Boyer remembers THE GOAL!

By GREGG DRINNAN
Daily News Sports Editor
It was May 17, 1992.
The Kamloops Blazers had blown a 3-0 lead and now were tied 5-5 with the Sault Ste. Marie Greyhounds in the final game of the 1992 Memorial Cup tournament in Seattle.
It was late in the third period when Zac Boyer, a 20-year-old winger who was born in Inuvik, scored the goal that gave the Blazers the WHL franchise’s first of three Memorial Cups in four seasons.
“It was an amazing accomplishment as a team,” Boyer said Tuesday from North Carolina after the Blazers announced that he will be saluted as a Blazer Legend on March 7. “I don’t care who scored that goal. It never mattered to me.”
Boyer remembers the goal as though it happened yesterday.
“Scott Niedermayer got tripped up at the red line and they had a 3-on-1 on Darryl Sydor . . . I remember that distinctly,” Boyer said, referring to two Kamloops defencemen who now are in the NHL. “(Forward) Ed Patterson came to the bench throwing up from heat exhaustion. I was the first guy at the door.
“Niedermayer gets the puck inside the blue line and I guess the rest is history.”
Noticing that Sault Ste. Marie goaltender Kevin Hodson was well out front of his crease, Boyer, a 40-goal man that season, skated around Hodson and slid the puck into the net.
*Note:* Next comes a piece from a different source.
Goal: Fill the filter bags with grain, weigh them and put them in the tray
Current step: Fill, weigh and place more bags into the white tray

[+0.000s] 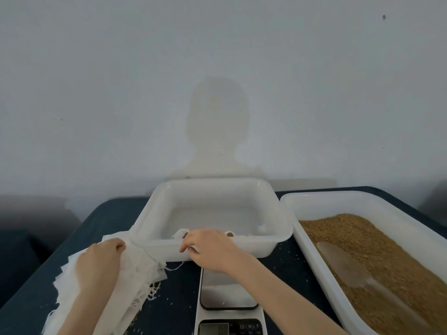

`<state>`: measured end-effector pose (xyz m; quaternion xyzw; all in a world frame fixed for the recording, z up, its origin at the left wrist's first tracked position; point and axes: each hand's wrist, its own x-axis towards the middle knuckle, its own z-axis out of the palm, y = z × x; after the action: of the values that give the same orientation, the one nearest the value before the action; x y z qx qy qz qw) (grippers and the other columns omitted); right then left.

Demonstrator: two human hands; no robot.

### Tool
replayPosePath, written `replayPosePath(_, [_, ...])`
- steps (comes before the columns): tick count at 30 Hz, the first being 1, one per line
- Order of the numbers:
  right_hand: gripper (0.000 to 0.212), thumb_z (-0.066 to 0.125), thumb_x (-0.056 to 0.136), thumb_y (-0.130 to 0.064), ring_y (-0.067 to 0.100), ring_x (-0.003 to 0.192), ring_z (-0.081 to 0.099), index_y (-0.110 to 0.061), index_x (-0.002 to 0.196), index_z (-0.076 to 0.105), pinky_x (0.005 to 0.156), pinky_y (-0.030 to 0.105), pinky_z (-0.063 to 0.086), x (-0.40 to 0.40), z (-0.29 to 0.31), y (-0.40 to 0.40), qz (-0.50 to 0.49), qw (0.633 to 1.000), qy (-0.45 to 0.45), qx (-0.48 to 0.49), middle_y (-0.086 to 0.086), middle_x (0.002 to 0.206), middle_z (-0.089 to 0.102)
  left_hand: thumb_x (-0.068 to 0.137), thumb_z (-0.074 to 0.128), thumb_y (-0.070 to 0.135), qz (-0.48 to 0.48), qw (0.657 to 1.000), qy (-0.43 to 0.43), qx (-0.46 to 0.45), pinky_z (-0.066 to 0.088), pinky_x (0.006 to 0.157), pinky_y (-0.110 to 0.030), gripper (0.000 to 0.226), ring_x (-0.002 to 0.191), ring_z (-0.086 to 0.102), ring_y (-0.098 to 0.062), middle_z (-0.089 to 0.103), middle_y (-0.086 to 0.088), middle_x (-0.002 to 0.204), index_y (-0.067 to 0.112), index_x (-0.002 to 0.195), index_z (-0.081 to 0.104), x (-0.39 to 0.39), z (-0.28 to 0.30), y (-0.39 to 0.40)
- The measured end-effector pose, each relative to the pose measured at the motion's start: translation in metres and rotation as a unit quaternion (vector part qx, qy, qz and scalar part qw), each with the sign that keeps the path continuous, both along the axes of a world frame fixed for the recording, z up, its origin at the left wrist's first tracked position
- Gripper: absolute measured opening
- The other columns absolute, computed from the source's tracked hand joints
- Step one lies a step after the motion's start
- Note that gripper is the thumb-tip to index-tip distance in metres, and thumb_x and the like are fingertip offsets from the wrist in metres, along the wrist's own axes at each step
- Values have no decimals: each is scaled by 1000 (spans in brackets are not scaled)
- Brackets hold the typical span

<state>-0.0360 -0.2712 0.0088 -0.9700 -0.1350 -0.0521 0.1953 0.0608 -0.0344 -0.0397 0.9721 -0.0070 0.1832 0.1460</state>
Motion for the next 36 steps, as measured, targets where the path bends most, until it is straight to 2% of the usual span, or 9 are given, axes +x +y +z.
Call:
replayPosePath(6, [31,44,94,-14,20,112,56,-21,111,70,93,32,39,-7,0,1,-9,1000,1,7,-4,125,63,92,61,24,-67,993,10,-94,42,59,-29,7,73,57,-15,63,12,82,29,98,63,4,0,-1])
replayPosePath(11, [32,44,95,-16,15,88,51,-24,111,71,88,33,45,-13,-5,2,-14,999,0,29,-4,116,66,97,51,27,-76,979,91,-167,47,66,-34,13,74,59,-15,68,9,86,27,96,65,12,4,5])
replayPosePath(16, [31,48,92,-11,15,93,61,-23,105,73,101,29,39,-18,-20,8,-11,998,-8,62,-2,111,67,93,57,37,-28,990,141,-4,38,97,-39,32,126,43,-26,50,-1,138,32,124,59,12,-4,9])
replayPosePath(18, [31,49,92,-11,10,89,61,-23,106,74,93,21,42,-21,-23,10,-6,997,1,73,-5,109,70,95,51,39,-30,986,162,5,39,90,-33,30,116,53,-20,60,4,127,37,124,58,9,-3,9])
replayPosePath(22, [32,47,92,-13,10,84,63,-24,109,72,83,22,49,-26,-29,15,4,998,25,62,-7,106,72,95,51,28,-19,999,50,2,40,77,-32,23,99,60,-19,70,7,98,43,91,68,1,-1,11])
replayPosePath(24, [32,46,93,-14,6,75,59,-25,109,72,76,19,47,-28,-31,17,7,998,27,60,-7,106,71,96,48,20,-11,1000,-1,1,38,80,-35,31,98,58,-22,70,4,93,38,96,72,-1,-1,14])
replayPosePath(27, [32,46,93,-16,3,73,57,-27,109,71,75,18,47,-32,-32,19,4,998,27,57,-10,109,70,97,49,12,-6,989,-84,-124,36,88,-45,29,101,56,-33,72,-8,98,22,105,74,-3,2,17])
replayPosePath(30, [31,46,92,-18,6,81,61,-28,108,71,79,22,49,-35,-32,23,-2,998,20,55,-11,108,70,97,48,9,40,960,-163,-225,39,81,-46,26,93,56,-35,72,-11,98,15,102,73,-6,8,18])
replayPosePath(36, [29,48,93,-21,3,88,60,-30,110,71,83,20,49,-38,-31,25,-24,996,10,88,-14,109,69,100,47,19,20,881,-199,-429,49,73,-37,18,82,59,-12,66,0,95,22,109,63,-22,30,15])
“I went around him and it barely slid in,” Boyer said of what was his tournament-high fifth goal. It came at 19:45 of the third period.
“Tom Renney sent me an email a while ago,” Boyer said. “He said, ‘I watched that the other day and that thing just barely got in there.’ ”
Renney, the head coach of the NHL’s New York Rangers, was the Blazers’ head coach in 1991-92.
“But, really, I was just in the right place at the right time,” Boyer concluded.